The reply should consist solely of the lines from the one with "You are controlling" through the final line of the listing, copied exactly, with no pictures.

++++++++

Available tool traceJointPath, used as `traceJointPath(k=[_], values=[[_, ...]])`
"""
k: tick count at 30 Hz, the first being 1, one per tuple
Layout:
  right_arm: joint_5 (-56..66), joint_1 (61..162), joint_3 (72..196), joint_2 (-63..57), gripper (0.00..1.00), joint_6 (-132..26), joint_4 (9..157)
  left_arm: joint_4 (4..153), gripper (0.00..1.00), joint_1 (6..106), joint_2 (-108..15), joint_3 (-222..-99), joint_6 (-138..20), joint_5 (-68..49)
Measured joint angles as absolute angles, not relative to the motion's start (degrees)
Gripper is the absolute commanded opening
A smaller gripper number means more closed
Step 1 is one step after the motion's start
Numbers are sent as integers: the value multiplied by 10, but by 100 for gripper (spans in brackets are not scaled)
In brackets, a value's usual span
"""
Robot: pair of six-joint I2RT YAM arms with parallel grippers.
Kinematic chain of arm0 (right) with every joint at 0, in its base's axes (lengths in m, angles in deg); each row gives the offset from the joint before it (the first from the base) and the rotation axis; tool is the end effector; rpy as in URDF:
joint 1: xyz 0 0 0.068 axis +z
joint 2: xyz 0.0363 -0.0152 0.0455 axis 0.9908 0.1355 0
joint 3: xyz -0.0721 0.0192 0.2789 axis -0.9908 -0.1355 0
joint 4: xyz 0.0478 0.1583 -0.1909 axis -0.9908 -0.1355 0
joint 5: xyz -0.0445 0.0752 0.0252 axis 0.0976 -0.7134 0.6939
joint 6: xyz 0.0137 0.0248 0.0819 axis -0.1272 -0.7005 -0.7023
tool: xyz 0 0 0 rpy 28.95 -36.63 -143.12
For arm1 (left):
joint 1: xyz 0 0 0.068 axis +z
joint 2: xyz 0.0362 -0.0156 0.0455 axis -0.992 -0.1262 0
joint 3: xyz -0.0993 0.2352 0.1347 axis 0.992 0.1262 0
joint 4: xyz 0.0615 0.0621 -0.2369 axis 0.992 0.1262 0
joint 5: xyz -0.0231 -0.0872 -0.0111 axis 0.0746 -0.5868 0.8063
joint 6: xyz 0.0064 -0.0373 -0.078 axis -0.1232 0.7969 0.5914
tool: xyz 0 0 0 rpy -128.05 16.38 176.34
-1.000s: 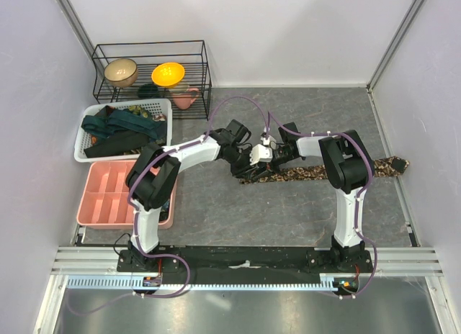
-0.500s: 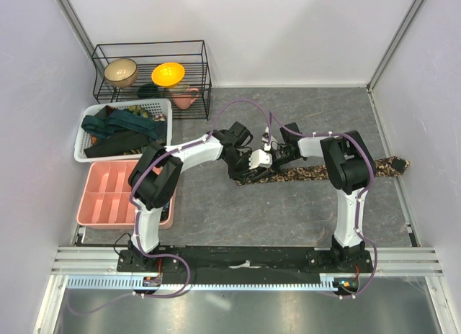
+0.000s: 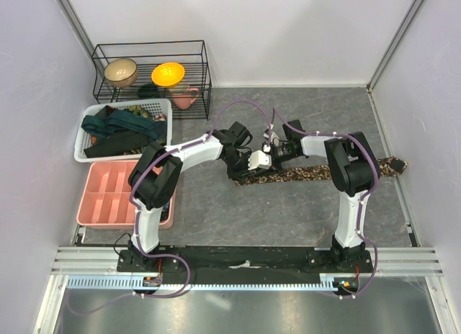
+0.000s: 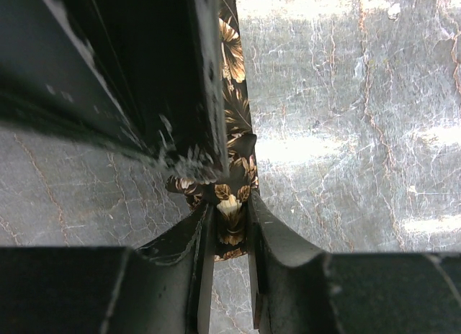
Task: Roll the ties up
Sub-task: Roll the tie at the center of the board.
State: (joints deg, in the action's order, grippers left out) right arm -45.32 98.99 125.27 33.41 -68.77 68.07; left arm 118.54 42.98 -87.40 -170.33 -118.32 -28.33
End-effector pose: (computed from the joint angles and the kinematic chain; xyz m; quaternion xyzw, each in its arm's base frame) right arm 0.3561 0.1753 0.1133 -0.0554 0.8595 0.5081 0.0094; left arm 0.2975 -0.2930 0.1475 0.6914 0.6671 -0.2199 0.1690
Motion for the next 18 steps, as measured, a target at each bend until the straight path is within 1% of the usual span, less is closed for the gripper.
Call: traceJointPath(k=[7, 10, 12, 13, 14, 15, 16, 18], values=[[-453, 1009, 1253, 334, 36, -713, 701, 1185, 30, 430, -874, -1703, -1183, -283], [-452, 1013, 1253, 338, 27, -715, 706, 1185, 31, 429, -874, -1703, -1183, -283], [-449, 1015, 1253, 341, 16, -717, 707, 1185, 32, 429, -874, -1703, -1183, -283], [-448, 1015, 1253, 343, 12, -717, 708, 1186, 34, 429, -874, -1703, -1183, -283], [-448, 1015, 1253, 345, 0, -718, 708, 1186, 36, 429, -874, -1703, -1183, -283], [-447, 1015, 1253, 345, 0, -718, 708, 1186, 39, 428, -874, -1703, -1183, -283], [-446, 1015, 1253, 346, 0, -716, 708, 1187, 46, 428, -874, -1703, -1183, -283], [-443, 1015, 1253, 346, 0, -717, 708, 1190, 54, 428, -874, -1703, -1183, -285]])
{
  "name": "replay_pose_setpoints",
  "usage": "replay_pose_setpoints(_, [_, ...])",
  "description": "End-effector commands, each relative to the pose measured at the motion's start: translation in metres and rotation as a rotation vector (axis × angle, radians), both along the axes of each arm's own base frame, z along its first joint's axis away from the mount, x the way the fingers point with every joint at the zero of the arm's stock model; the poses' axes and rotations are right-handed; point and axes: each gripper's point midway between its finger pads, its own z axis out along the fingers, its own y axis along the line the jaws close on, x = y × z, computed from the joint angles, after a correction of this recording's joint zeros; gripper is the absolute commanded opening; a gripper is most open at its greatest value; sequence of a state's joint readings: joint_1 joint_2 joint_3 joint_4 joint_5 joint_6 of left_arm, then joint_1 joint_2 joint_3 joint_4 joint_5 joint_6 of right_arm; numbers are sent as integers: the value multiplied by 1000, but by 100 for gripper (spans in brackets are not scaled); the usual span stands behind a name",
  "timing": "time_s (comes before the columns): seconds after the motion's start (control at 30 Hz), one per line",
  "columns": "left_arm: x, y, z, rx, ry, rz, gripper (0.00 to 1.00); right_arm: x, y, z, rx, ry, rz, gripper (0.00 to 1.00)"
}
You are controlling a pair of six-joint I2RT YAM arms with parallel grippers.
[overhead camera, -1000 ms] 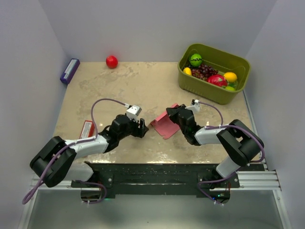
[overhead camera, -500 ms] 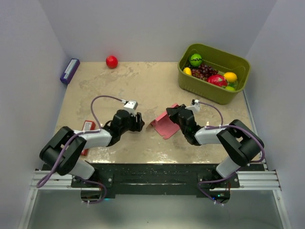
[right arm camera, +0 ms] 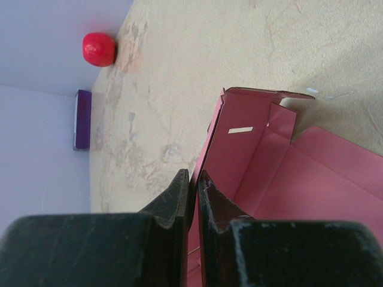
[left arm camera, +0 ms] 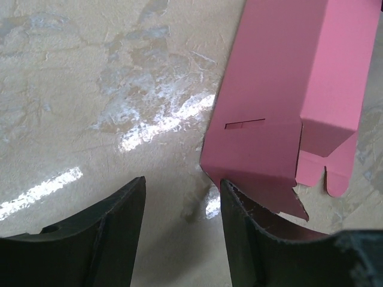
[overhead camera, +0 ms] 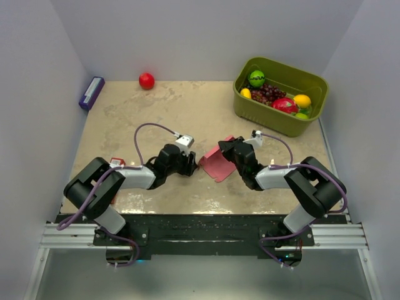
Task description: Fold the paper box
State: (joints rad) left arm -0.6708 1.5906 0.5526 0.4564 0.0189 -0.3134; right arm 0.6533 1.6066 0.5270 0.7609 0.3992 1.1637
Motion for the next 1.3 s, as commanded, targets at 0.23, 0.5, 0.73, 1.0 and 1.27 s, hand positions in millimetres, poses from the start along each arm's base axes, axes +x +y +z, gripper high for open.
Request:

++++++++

→ Exercise response:
You are controlling a pair of six-joint I2RT YAM arms with parallel grippers.
[overhead camera, -1000 ms] 
[overhead camera, -500 ms] 
[right arm camera, +0 ms] 
[left arm camera, +0 ms] 
[overhead camera, +0 ms] 
Task description: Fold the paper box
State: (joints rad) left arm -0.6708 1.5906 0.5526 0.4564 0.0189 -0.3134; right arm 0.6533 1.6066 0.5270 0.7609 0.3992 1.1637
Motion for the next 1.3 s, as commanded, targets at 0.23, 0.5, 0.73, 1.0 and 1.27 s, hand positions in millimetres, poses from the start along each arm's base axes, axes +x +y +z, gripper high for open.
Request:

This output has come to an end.